Despite such multiple family forms existing simultaneously, most research is oriented towards the nuclear family. We therefore invite contributions which address the increasing diversity in family forms and family relations, and the challenges and potential family crises and conflicts these changes can lead to.
The division of work and care in the family has for some time been a central part of discussions concerning gender equality. Changing situations in terms of female work participation led to new challenges of managing time in families with children. Policy incentives aimed at involving men in child care have been introduced in several European countries as a step towards a more equal division of work and care. However differences across countries are substantial when it comes to available benefits such as parental leave and child care provision. Furthermore the public debates across Europe differ in defining both problem areas and perceived solutions to gender equality challenges.
We invite researchers to discuss the implications of gender equality policies aimed at redistributing time for work and care in the family. In Europe today, what challenges do men and women face when they become parents? How do men and women in their daily lives arrange and negotiate the division of care and work? What can be said about children’s daily lives in families where both parents to a greater extent contribute to both wage earning and caring?
Recent decades have seen a steady transformation in the meaning of family fromrelational obligationstowardsindividual rights.One core challenge of this development is the caring policy for children and for elderly people. All overEurope, social care can be described as “care going public”. Still both childcare and care for older people remain mainly a combination of formal and informal care where the role of families and especially women in families is still remarkable. Caring arrangements in various European societies expose different attitudes towards the family as an institution, the welfare state and the commercialization of family matters as well as the normative fundament of family practices.
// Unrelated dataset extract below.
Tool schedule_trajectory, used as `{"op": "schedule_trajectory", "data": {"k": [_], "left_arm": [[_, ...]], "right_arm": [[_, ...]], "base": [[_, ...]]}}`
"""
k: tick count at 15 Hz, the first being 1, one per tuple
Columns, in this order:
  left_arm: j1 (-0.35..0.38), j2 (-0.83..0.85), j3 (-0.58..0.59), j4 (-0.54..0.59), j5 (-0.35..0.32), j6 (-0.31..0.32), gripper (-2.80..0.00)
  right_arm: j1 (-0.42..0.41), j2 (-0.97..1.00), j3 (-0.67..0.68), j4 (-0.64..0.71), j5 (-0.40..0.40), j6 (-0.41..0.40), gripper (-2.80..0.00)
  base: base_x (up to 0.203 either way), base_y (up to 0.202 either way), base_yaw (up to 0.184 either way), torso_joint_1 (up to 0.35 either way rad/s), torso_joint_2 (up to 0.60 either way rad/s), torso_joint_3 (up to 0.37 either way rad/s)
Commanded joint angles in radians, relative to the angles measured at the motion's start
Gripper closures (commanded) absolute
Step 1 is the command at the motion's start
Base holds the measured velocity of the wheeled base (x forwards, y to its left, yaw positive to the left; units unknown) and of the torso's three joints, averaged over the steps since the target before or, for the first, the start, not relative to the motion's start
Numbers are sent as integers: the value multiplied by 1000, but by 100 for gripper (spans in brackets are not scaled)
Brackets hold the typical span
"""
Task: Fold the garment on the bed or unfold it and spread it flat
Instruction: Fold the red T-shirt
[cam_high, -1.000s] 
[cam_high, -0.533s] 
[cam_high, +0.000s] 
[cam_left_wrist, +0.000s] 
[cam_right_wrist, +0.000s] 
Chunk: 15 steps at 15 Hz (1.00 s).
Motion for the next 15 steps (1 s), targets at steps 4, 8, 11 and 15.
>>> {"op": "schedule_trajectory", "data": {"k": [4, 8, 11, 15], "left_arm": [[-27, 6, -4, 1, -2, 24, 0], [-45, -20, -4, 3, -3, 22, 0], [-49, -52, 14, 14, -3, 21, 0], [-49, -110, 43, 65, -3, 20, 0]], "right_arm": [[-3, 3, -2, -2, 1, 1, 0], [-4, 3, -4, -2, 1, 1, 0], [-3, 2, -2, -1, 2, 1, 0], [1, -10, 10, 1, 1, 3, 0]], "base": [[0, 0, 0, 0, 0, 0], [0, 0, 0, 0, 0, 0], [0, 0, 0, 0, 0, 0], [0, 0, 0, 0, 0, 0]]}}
As part and parcel of these changes, children’s early education has entered the public agenda. As a consequence, the capacity of both kindergarten and families to deliver proper early childhood education has been questioned increasingly. We invite researchers to discuss these perspectives. We also wish to explore the new care and family practices from a child perspective.
We invite research on intervention programmes such as family counselling, child welfare services, family support and empowerment given by NGOs, private agencies or state authorities. What challenges do these interventions face because of the changes we have outlined? How do the families of children or parents with special needs experience their situation?
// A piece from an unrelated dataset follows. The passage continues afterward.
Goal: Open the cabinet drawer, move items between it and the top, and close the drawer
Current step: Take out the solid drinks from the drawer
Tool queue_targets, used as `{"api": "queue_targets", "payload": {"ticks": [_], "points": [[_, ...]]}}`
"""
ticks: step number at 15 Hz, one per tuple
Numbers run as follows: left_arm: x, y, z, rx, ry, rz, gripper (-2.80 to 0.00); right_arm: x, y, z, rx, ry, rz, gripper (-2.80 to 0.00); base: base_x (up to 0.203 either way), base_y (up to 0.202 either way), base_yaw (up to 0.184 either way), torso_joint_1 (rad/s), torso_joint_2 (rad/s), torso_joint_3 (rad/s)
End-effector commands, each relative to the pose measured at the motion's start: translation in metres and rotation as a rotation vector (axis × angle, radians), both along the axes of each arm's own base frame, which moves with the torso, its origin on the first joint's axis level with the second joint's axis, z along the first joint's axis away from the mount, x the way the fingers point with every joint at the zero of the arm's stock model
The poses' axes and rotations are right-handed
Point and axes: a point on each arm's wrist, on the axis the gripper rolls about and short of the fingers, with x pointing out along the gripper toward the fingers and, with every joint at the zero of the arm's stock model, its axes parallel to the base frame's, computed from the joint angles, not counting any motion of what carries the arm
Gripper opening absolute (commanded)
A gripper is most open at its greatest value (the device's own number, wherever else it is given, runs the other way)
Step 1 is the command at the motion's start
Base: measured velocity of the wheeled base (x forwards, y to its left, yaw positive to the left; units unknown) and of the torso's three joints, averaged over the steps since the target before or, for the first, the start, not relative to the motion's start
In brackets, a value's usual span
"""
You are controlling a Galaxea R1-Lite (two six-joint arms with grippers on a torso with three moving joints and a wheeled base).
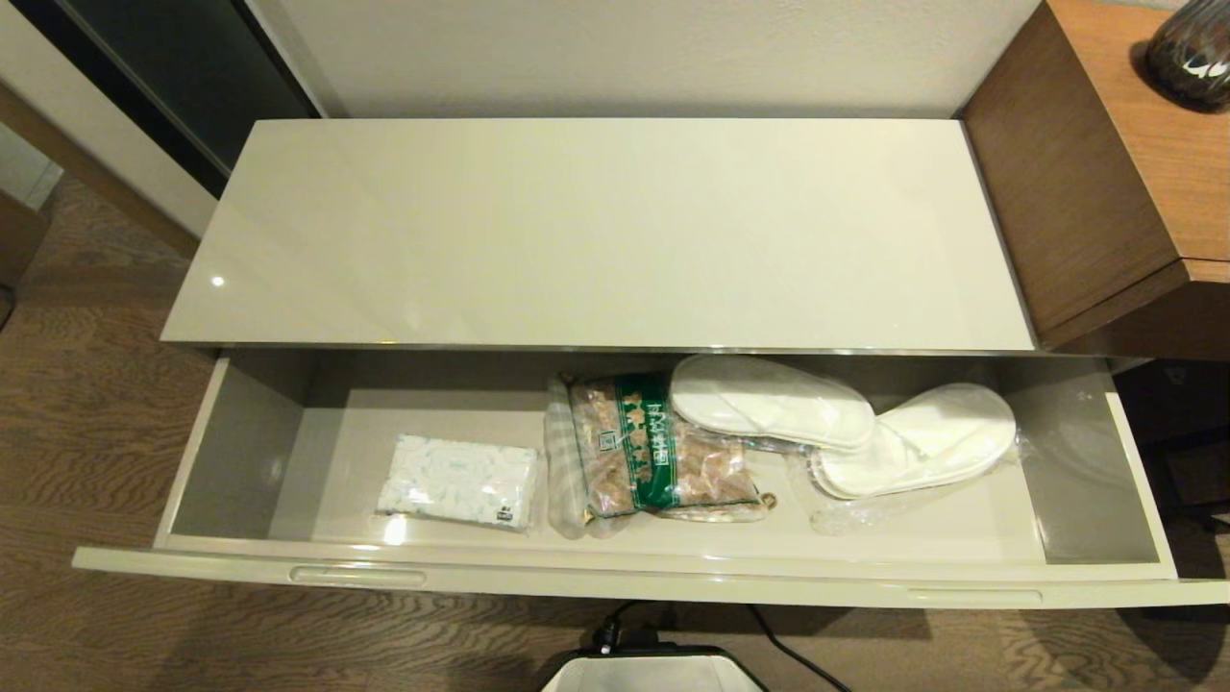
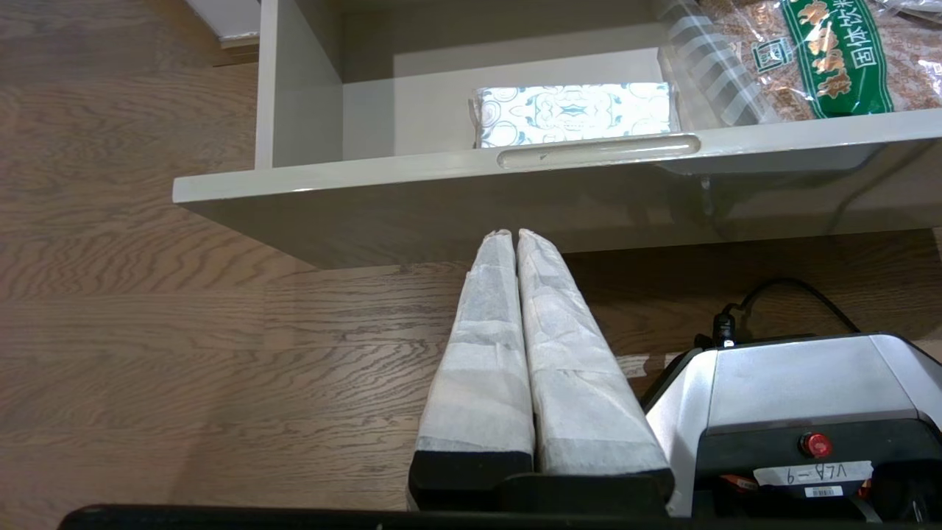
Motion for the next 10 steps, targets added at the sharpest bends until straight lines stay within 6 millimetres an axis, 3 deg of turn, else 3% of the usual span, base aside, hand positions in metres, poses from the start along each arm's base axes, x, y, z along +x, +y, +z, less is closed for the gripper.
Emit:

What are the psychological challenges at the intersection of public policy for intimate relationships and childcare on the one hand, and parents’ and children’s relatedness, on the other?
Challenges for the Welfare states
Family policies are linked to basic assumptions about the role of the family in society, and are often normative and highly ideologised. Family-affecting state interventions are driven by a wide range of motives, often to compensate for the negative consequences of the trends mentioned above, or to support required changes. Increasing interest in gender equality has motivated research on fatherhood and men’s participation in family matters, and we welcome contributors in this field.
The variety of European welfare systems and family policies exceeds existing welfare regime typologies, and makes comparative research on family policy in Europe a rich field of investigation. We therefore invite research, including comparative research, on family policy, measures and best practices as well as on critical family policy questions and the changing ideational foundation of family policy.